▶ Task details:
Repeat the records exactly, with one exception: no images.

▶ Provided data:

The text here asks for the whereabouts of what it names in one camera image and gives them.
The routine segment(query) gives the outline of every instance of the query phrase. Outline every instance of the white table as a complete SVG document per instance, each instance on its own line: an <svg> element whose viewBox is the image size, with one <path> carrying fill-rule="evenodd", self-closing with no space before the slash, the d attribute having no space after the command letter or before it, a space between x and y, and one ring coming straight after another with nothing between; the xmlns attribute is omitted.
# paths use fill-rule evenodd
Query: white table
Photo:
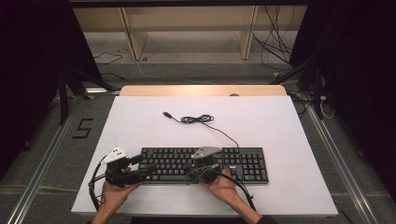
<svg viewBox="0 0 396 224"><path fill-rule="evenodd" d="M230 135L240 147L263 148L269 184L247 186L259 213L316 217L338 214L289 96L116 97L72 212L96 213L88 182L99 160L115 146L126 150L129 158L139 154L141 147L234 147L234 142L222 133L199 123L179 124L166 118L163 111L177 119L210 114L215 117L210 125ZM102 166L98 174L105 169ZM96 182L97 195L101 194L102 183ZM200 185L143 185L130 195L118 214L237 216Z"/></svg>

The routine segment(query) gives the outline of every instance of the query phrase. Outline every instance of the person's right hand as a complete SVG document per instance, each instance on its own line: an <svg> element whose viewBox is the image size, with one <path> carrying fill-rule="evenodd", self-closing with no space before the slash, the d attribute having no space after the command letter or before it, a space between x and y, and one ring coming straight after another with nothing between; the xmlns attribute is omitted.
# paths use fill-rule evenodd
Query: person's right hand
<svg viewBox="0 0 396 224"><path fill-rule="evenodd" d="M222 170L221 173L231 177L230 172L226 170ZM235 200L241 200L236 192L233 182L221 175L219 175L219 177L212 183L206 184L205 182L200 182L200 184L209 189L216 198L227 204L230 204Z"/></svg>

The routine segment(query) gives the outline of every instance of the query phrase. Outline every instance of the floor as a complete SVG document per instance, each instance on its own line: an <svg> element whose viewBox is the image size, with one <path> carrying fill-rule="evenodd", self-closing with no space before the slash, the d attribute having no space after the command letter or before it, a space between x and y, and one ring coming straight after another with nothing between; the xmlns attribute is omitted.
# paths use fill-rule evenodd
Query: floor
<svg viewBox="0 0 396 224"><path fill-rule="evenodd" d="M264 40L268 33L258 32L256 36ZM296 32L287 32L285 44L292 48L295 36ZM277 57L262 52L257 41L252 43L249 59L242 60L234 32L150 33L137 63L132 60L123 34L89 33L86 37L104 81L114 86L261 84L290 69ZM297 80L298 77L293 77L283 85L287 91L296 92ZM96 88L91 83L85 85ZM305 99L310 97L309 92L300 94ZM30 201L23 205L25 213L21 223L84 223L91 219L72 214L70 209L116 95L92 92L89 95L90 98L73 98L70 93L73 118L64 126L58 124L60 105L54 99L32 136L30 149L21 153L0 182L0 223L7 223L13 209L18 208L20 198L34 185L32 176L39 174L42 174L39 184L32 190ZM350 223L350 218L352 223L396 223L395 202L370 164L358 155L353 137L336 112L331 119L317 120L308 105L299 101L295 107L329 191L345 213L340 210L340 214L332 218L276 217L276 220L279 223ZM323 110L326 116L332 116L329 105L325 104ZM92 129L90 136L74 138L81 135L78 126L82 119L90 119L85 123ZM61 136L58 142L53 141L55 136ZM46 166L42 159L47 157L51 163ZM113 217L110 223L129 223L130 219Z"/></svg>

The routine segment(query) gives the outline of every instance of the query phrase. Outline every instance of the sleeve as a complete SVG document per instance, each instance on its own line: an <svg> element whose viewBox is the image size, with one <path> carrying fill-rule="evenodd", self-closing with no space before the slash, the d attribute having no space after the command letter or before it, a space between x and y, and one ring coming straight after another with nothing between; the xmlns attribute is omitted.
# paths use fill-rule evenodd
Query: sleeve
<svg viewBox="0 0 396 224"><path fill-rule="evenodd" d="M277 222L272 217L263 216L259 219L257 224L277 224Z"/></svg>

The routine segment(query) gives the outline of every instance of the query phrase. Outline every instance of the black keyboard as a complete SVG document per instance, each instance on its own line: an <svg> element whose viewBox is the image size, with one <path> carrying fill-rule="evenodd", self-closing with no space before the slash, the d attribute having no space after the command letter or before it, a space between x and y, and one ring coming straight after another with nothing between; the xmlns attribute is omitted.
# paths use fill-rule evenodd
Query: black keyboard
<svg viewBox="0 0 396 224"><path fill-rule="evenodd" d="M186 184L193 179L184 169L192 164L191 154L198 147L143 147L139 169L156 163L157 171L146 178L145 184ZM214 154L221 168L230 171L233 179L244 184L267 184L268 174L262 147L224 147Z"/></svg>

▶ Solution:
The text here asks for the whereabouts of what it names in one camera image and gives them.
The routine segment(query) gives the outline of every instance of the query phrase. Outline every instance of the white table as a complete SVG document per instance, each instance on its own line: an <svg> element whose viewBox is the image size, with one <path> carrying fill-rule="evenodd", self-closing with no space before the slash, the d attribute having no space after the command letter or before it, a space between x and y, and one ring coming straight after another with nothing between; the xmlns attribute is omitted.
# paths use fill-rule evenodd
Query: white table
Photo:
<svg viewBox="0 0 396 224"><path fill-rule="evenodd" d="M230 135L240 147L263 148L269 184L247 186L259 213L316 217L338 214L289 96L116 97L72 212L96 213L88 182L99 160L115 146L126 150L129 158L139 154L141 147L234 147L234 142L222 133L199 123L179 124L166 118L163 111L177 119L210 114L215 117L210 125ZM102 166L98 174L105 169ZM96 182L97 195L101 194L102 183ZM200 185L143 185L130 195L118 214L237 216Z"/></svg>

The routine segment(query) gives the outline of every instance of the query phrase. Outline every instance of the person's right hand as a complete SVG document per instance, each instance on its own line: an <svg> element whose viewBox is the image size, with one <path> carrying fill-rule="evenodd", self-closing with no space before the slash, the d attribute having no space after the command letter or before it, a space between x and y, and one ring coming straight after another with nothing between; the xmlns attribute is omitted.
# paths use fill-rule evenodd
Query: person's right hand
<svg viewBox="0 0 396 224"><path fill-rule="evenodd" d="M222 170L221 173L231 177L230 172L226 170ZM235 200L241 200L236 192L233 182L221 175L219 175L219 177L212 183L206 184L205 182L200 182L200 184L209 189L216 198L227 204L230 204Z"/></svg>

The routine segment(query) gives the outline of every instance of the query phrase. Outline every instance of the floor as a complete SVG document per instance, each instance on its own line: an <svg> element whose viewBox is the image size, with one <path> carrying fill-rule="evenodd", self-closing with no space before the slash, the d attribute having no space after the command letter or before it, a space between x and y, and one ring coming straight after another with nothing between; the xmlns attribute is omitted.
# paths use fill-rule evenodd
Query: floor
<svg viewBox="0 0 396 224"><path fill-rule="evenodd" d="M264 40L268 33L258 32L256 36ZM296 32L287 32L285 44L292 48L295 36ZM277 57L262 52L257 41L252 43L249 59L242 60L234 32L150 33L137 63L132 60L123 34L89 33L86 37L104 81L114 86L261 84L290 69ZM297 80L298 77L293 77L283 85L287 91L296 92ZM96 88L91 83L85 85ZM305 99L310 97L309 92L300 94ZM30 201L23 205L25 213L21 223L84 223L91 219L72 214L70 209L116 95L92 92L89 95L90 98L73 98L70 93L73 118L64 126L58 124L60 105L54 99L32 136L30 149L21 153L0 182L0 223L7 223L13 209L18 208L20 198L34 185L32 176L39 174L42 174L39 184L32 190ZM350 223L350 218L352 223L396 223L395 202L370 164L358 155L353 137L336 112L331 119L317 120L308 105L299 101L295 107L329 191L345 213L340 210L340 214L332 218L276 217L276 220L279 223ZM323 110L326 116L332 116L329 105L325 104ZM92 129L90 136L74 138L81 135L78 126L82 119L90 119L85 123ZM61 136L58 142L53 141L55 136ZM46 166L42 159L47 157L51 163ZM113 217L110 223L129 223L130 219Z"/></svg>

The routine segment(query) gives the outline of every instance of the query phrase. Outline every instance of the sleeve as a complete SVG document per instance, each instance on its own line: an <svg> element whose viewBox is the image size, with one <path> carrying fill-rule="evenodd", self-closing with no space before the slash, the d attribute having no space after the command letter or before it, a space between x and y, and one ring coming straight after another with nothing between; the xmlns attribute is omitted.
# paths use fill-rule evenodd
Query: sleeve
<svg viewBox="0 0 396 224"><path fill-rule="evenodd" d="M277 222L272 217L263 216L259 219L257 224L277 224Z"/></svg>

The routine segment(query) gives the outline of every instance of the query phrase. Outline every instance of the black keyboard as a complete SVG document per instance, each instance on its own line: an <svg> element whose viewBox is the image size, with one <path> carrying fill-rule="evenodd", self-closing with no space before the slash, the d attribute having no space after the command letter or before it, a space between x and y, and one ring coming straight after another with nothing between; the xmlns attribute is omitted.
# paths use fill-rule evenodd
Query: black keyboard
<svg viewBox="0 0 396 224"><path fill-rule="evenodd" d="M186 184L193 179L184 169L192 164L191 154L198 147L143 147L139 169L156 163L157 171L146 178L145 184ZM214 154L221 168L230 171L233 179L244 184L267 184L268 174L262 147L224 147Z"/></svg>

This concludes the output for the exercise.